══ INFORMATION ══
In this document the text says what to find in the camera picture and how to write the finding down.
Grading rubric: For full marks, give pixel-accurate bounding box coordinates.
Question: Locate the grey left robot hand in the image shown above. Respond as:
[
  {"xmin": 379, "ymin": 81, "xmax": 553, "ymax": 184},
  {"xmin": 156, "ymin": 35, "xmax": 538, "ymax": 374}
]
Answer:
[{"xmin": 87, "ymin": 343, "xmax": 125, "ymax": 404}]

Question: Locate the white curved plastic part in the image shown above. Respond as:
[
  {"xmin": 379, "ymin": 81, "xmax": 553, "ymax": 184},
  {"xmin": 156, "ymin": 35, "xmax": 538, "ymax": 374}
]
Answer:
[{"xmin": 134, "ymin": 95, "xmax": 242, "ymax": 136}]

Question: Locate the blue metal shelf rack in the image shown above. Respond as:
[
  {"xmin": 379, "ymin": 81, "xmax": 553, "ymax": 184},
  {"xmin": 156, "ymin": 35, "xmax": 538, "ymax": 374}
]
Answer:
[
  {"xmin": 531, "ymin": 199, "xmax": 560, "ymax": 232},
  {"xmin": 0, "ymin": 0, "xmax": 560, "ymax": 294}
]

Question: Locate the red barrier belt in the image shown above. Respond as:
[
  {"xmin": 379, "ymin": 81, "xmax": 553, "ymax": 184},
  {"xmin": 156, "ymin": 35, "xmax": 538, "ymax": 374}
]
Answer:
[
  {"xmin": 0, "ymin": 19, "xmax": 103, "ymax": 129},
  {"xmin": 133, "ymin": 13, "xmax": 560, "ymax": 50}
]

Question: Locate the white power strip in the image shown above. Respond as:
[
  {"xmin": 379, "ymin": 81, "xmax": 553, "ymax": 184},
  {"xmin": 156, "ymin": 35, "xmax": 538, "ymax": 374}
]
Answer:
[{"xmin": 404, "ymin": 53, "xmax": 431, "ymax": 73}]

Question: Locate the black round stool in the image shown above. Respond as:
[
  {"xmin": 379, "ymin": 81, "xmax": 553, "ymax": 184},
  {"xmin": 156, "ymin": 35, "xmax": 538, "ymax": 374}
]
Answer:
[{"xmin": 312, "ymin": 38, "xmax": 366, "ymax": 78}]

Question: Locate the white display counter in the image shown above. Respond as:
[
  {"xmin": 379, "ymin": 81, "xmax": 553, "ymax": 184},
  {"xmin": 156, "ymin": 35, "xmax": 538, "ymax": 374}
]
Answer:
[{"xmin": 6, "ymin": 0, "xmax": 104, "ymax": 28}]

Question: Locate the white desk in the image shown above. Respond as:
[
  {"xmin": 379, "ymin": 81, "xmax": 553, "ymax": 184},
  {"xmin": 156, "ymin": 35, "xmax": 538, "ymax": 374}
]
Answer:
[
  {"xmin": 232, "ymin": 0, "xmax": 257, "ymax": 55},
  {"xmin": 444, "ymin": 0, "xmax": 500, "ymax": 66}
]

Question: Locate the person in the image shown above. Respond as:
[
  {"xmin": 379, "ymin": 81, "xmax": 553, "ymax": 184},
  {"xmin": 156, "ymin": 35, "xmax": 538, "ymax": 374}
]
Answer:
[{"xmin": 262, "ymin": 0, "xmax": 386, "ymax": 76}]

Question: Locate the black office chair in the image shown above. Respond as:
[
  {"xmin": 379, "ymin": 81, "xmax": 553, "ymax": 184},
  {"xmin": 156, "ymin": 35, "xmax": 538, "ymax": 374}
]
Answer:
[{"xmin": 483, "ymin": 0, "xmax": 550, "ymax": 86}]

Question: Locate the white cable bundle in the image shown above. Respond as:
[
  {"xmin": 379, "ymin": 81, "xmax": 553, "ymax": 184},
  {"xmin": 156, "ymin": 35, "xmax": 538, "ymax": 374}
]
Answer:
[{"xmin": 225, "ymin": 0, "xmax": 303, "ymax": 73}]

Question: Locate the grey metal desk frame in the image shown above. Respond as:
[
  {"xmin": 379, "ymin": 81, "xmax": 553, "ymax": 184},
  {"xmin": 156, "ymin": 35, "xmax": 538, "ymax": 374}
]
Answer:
═══
_WORK TASK_
Check each line of the entries above, and show every one holding the word "white".

_RESULT FOR THIS EXERCISE_
Question: Locate the white curved plastic part in the image shown above. Respond as:
Question: Locate the white power strip in the image shown above. Respond as:
Question: Locate the white display counter in the image shown above. Respond as:
Question: Locate the white desk in the image shown above. Respond as:
Question: Locate the white cable bundle in the image shown above. Respond as:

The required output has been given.